Extracted data entries
○ ○ ○ ○ ○ ○ ○

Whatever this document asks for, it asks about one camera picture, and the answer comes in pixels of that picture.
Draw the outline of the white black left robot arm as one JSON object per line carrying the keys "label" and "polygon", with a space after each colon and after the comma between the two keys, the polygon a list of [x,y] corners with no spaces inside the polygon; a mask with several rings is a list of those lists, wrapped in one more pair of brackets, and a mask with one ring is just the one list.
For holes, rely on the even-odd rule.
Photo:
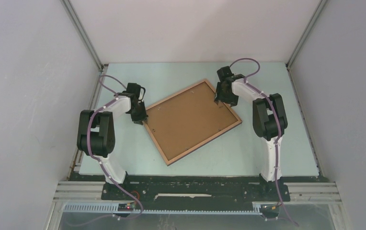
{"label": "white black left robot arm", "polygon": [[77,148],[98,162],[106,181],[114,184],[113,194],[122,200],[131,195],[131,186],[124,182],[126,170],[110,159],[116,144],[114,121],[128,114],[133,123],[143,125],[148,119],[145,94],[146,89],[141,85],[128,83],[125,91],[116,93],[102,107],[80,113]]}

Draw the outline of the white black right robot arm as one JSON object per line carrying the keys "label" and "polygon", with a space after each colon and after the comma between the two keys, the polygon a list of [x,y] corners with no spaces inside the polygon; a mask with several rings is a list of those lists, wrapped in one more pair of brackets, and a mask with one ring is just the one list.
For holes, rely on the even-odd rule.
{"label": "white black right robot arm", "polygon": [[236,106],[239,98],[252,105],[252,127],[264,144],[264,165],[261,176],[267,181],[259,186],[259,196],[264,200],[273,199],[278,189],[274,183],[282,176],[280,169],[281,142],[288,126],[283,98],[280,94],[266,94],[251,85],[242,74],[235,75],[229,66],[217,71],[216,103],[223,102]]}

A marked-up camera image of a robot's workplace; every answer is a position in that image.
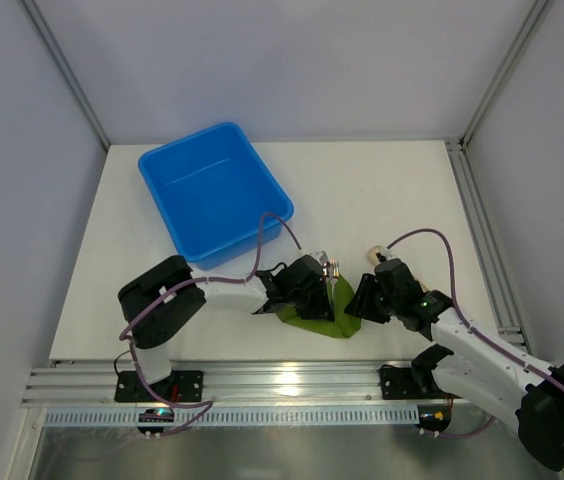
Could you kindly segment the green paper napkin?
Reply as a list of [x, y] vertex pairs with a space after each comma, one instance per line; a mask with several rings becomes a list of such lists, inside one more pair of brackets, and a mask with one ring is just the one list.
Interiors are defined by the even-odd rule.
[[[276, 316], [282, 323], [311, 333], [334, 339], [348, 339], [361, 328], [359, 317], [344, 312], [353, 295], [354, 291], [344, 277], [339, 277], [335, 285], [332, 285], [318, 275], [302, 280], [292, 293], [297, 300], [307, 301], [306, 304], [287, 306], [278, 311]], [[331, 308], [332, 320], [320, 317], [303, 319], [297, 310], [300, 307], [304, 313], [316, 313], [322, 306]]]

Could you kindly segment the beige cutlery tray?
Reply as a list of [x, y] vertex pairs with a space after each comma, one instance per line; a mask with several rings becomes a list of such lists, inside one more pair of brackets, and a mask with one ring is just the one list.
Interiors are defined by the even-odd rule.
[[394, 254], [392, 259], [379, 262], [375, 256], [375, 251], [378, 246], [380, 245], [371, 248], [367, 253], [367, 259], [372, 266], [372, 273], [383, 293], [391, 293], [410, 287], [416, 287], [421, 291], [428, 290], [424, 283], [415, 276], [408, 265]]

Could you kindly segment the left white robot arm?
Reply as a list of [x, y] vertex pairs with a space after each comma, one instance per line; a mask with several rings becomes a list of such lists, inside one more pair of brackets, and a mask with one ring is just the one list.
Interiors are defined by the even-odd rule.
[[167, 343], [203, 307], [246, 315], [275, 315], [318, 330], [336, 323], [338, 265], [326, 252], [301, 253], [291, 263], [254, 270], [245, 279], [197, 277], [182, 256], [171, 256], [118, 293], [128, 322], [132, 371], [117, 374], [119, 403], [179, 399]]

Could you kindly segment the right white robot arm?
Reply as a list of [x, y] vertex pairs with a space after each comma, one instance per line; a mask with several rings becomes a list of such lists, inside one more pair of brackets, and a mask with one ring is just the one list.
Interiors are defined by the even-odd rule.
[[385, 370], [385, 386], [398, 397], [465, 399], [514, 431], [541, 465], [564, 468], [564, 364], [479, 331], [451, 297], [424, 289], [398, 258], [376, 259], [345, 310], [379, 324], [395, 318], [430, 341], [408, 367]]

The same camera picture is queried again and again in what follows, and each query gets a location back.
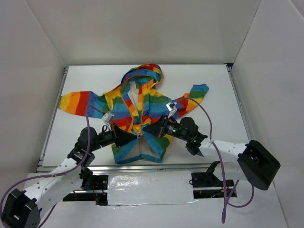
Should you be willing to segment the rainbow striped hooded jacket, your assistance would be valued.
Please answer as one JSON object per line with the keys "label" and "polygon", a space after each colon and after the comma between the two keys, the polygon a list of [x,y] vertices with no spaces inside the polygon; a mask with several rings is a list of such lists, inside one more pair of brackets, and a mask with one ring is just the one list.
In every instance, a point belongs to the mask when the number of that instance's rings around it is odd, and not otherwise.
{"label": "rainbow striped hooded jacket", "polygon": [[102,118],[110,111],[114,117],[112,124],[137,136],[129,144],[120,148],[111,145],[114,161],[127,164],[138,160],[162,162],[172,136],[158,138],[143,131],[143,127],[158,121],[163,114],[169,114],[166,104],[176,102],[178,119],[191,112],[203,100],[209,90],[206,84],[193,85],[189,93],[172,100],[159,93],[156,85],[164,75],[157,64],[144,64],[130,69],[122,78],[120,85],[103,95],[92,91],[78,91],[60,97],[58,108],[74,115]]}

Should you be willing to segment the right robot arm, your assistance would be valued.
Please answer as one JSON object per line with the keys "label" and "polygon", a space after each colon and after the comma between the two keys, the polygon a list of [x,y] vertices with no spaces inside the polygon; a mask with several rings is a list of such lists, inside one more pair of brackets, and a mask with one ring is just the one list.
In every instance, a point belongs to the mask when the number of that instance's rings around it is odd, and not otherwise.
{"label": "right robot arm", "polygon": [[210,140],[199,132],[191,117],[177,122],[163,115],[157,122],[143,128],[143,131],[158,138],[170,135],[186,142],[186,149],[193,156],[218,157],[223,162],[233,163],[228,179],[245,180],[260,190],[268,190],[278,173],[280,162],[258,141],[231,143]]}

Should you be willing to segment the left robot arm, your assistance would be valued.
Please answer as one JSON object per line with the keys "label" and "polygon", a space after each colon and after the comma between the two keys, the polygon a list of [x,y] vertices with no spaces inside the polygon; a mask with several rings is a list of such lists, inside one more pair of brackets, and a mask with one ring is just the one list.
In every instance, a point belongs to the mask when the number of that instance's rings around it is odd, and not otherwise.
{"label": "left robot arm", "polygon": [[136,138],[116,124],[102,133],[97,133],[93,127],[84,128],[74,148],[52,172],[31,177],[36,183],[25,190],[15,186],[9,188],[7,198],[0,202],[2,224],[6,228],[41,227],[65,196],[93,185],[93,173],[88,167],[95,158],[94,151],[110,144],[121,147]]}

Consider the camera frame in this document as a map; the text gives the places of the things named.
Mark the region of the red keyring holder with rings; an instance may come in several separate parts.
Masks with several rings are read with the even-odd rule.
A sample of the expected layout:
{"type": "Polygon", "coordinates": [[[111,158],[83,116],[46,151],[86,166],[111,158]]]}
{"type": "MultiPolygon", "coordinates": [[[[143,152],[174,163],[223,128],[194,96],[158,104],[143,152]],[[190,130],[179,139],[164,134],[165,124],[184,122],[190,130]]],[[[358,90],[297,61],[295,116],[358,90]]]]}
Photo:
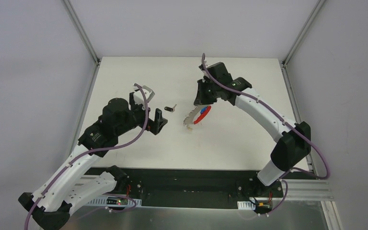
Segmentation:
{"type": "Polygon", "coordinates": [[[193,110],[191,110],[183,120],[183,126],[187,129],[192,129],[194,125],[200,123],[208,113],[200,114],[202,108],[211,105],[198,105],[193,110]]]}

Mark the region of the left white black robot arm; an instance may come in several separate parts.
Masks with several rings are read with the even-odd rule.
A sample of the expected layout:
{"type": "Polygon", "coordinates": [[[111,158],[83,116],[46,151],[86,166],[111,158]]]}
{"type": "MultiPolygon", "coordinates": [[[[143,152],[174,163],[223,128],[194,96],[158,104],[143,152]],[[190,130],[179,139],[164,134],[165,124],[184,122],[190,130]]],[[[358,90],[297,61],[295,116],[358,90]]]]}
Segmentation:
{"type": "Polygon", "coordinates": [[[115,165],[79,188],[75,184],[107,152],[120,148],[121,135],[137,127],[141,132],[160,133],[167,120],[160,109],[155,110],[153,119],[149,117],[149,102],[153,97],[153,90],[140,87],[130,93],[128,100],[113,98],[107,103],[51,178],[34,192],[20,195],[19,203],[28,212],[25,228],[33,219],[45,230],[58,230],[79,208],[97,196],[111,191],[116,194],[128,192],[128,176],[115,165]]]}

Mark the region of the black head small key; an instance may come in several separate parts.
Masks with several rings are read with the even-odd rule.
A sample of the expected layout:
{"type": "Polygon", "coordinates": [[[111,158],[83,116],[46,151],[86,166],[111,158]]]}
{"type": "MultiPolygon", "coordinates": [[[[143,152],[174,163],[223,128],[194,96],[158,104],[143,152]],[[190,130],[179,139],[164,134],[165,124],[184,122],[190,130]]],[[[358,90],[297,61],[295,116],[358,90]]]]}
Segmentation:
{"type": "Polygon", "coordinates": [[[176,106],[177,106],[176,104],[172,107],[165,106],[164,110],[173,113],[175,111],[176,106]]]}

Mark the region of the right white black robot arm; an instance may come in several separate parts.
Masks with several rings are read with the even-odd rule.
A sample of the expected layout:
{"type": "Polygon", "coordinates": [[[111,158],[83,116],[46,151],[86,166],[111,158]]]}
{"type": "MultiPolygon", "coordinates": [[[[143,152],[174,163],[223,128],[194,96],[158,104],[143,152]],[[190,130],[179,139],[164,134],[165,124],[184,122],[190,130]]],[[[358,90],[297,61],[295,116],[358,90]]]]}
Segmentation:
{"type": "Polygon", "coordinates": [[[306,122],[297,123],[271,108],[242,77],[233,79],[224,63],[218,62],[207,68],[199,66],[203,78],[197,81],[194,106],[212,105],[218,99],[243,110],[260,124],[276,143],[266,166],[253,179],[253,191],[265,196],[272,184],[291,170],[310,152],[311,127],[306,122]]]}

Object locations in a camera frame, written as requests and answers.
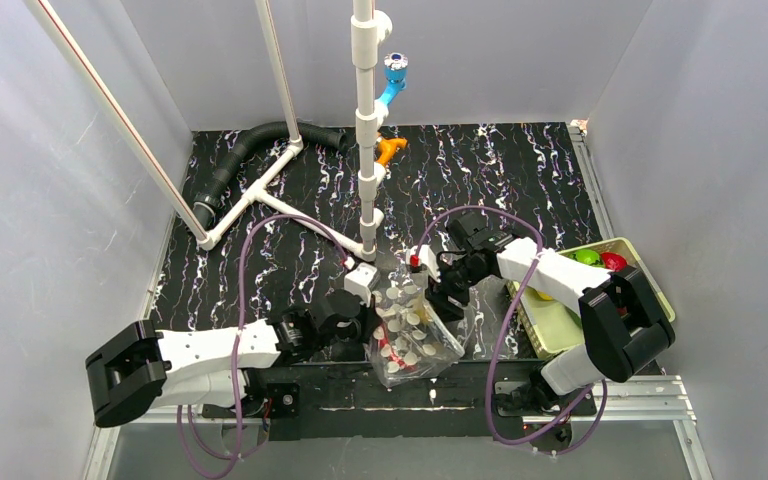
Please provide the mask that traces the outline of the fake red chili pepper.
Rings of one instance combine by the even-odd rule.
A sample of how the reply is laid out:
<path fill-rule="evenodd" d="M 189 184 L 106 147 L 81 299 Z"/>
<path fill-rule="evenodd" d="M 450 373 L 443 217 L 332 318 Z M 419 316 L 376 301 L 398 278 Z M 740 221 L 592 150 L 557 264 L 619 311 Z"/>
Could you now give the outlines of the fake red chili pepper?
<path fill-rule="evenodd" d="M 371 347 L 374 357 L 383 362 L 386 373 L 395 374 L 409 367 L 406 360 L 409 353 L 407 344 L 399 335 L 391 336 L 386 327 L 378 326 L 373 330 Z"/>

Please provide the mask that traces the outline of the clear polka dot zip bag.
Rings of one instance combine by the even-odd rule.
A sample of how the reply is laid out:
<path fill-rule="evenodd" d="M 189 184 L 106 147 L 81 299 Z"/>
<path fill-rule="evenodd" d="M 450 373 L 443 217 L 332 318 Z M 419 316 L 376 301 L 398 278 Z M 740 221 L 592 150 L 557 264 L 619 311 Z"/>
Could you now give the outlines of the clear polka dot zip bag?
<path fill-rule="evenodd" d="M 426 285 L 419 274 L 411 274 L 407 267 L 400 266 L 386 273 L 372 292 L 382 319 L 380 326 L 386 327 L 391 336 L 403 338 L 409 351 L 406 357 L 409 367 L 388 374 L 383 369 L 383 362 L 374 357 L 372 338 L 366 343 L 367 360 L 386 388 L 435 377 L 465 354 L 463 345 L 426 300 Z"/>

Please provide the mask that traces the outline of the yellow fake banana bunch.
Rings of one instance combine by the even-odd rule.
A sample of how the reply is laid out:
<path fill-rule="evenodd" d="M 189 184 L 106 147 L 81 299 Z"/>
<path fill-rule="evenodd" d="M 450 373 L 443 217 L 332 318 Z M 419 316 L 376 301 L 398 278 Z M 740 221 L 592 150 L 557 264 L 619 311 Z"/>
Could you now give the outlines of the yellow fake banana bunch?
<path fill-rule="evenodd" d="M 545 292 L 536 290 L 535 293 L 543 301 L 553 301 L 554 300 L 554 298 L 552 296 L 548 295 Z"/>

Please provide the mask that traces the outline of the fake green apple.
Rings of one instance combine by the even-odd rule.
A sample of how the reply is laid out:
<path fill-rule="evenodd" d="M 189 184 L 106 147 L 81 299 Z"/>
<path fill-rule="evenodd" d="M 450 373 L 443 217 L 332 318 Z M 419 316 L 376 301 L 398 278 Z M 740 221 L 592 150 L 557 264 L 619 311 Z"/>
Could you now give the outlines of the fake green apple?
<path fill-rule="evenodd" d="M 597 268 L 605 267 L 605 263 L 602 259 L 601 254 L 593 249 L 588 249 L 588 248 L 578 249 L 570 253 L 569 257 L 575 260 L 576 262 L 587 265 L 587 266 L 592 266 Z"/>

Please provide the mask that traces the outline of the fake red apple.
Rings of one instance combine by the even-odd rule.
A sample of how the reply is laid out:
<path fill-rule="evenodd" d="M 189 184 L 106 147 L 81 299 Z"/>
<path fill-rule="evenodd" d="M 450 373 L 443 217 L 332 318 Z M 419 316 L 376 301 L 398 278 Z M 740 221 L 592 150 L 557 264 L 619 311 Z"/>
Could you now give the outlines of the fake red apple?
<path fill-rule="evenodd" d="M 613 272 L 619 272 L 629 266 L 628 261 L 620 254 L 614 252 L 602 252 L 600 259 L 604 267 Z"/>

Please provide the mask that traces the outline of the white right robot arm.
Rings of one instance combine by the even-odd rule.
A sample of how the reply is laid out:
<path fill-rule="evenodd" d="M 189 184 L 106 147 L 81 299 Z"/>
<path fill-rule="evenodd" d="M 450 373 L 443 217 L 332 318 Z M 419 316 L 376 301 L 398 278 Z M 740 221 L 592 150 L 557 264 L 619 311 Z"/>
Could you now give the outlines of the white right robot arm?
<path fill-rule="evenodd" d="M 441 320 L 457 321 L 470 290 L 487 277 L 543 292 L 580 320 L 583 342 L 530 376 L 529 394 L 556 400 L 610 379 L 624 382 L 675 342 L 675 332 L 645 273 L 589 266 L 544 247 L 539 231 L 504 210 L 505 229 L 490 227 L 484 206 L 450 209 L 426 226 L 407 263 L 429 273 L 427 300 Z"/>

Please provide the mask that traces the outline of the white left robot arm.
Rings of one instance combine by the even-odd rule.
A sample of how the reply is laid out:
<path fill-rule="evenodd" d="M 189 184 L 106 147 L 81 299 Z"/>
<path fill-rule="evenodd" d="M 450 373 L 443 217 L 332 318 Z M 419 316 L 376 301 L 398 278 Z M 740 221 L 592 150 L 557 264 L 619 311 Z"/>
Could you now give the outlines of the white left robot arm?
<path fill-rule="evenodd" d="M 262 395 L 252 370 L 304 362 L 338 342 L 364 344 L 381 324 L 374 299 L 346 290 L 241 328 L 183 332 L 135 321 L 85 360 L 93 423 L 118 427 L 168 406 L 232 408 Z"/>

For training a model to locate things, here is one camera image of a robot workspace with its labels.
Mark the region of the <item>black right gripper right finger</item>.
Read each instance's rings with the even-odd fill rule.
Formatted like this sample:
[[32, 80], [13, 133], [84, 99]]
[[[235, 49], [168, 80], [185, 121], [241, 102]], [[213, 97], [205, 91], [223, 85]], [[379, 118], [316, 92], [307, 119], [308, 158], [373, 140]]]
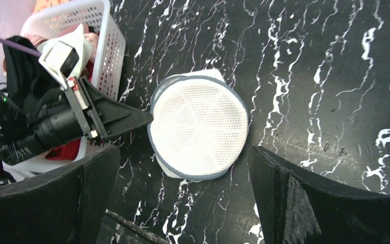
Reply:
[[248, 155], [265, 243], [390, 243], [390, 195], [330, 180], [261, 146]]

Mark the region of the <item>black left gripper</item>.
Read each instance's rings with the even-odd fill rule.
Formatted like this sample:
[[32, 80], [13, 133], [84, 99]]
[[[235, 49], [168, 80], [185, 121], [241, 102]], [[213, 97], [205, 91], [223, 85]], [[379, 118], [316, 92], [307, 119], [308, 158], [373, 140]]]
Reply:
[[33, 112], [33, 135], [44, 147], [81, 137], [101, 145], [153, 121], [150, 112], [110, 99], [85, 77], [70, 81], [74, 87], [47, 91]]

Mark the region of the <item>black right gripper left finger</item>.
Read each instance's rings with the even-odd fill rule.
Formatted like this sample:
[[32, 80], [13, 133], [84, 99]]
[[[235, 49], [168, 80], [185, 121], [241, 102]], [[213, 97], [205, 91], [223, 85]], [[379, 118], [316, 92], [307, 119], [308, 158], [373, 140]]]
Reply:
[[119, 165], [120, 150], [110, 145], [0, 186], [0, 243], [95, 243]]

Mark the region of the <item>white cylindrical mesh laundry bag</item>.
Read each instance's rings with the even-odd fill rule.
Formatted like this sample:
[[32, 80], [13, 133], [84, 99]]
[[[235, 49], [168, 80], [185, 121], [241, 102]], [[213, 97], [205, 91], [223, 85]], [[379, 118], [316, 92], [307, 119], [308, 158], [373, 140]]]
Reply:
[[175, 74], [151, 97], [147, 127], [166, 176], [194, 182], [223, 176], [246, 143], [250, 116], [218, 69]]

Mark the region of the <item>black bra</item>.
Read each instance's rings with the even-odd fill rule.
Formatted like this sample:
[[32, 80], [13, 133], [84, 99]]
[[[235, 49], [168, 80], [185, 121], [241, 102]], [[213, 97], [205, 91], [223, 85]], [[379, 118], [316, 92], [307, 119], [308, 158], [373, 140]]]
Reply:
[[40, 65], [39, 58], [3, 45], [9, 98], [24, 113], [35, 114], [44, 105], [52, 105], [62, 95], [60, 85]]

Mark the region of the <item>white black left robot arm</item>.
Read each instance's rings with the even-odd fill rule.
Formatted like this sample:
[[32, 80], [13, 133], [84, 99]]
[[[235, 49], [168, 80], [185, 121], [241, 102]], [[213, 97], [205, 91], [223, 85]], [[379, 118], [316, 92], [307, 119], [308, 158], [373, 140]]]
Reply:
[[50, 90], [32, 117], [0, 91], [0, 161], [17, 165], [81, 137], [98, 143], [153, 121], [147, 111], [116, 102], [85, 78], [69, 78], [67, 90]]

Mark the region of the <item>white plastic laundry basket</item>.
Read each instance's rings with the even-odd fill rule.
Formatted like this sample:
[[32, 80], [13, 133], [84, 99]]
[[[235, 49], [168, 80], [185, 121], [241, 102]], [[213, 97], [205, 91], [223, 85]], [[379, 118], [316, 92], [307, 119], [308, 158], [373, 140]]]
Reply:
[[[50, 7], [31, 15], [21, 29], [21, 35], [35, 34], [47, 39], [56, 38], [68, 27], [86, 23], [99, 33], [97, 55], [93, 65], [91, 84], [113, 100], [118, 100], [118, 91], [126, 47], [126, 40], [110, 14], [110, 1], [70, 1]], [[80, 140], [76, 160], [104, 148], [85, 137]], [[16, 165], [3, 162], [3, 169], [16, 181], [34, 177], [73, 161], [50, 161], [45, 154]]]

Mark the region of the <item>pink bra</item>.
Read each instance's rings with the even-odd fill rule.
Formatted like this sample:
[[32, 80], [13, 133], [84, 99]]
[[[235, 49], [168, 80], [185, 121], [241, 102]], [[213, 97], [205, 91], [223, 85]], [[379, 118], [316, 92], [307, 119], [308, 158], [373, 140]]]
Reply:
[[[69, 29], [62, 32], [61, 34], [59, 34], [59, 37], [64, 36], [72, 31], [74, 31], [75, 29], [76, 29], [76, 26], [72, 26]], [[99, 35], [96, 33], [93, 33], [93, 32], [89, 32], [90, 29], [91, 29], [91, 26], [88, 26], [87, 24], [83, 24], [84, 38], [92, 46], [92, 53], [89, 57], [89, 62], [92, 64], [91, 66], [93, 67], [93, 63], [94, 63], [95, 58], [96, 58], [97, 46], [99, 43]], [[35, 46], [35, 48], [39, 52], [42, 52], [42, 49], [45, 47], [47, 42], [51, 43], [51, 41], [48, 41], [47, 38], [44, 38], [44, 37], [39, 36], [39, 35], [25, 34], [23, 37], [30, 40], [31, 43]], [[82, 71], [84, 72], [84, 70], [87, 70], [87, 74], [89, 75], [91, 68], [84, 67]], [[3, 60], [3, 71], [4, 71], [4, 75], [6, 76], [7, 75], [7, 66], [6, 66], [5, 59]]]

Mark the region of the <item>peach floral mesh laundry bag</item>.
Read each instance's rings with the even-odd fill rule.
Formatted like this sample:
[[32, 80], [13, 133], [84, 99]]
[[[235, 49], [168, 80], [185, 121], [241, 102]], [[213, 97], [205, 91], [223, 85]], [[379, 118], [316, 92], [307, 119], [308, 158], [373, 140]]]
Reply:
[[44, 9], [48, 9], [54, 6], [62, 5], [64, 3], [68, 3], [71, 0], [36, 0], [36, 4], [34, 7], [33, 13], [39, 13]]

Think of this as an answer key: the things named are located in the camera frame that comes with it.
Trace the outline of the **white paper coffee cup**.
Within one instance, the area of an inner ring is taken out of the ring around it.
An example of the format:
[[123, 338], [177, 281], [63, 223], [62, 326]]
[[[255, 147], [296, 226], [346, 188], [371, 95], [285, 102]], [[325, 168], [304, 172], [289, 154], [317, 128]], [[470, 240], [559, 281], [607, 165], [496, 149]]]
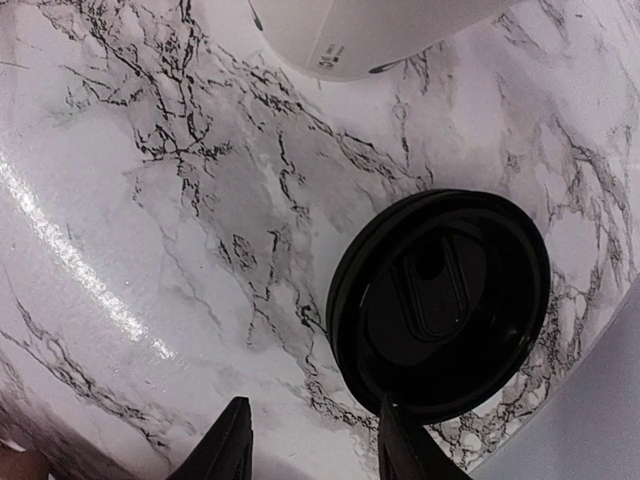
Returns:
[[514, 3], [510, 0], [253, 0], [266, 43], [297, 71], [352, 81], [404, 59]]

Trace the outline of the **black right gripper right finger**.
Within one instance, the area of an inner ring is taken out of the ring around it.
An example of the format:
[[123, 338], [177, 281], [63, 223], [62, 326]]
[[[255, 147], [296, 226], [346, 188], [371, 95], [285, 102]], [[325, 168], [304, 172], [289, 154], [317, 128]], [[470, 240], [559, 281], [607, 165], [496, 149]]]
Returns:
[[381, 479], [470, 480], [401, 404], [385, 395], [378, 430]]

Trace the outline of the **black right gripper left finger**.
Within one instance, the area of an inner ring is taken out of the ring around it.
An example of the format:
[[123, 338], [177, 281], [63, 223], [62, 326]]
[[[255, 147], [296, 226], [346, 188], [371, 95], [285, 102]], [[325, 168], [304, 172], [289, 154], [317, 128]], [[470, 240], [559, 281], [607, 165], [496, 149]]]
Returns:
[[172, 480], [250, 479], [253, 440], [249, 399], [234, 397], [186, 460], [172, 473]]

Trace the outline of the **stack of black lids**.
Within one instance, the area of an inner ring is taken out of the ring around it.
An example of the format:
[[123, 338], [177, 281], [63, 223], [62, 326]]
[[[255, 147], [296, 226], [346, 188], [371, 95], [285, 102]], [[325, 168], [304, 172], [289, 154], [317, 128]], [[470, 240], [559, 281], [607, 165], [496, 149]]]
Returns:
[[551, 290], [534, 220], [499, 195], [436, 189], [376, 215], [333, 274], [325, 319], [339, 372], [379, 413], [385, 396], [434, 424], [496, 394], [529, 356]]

○ ○ ○ ○ ○ ○ ○

** Problem **
Please filter the entries for the word "named" and copy the lines that have it.

** Answer area **
Consider the camera frame in this document as a map; the text gives the places of the things named.
Think of this as an answer key: the things named are located in the camera frame that comes with it.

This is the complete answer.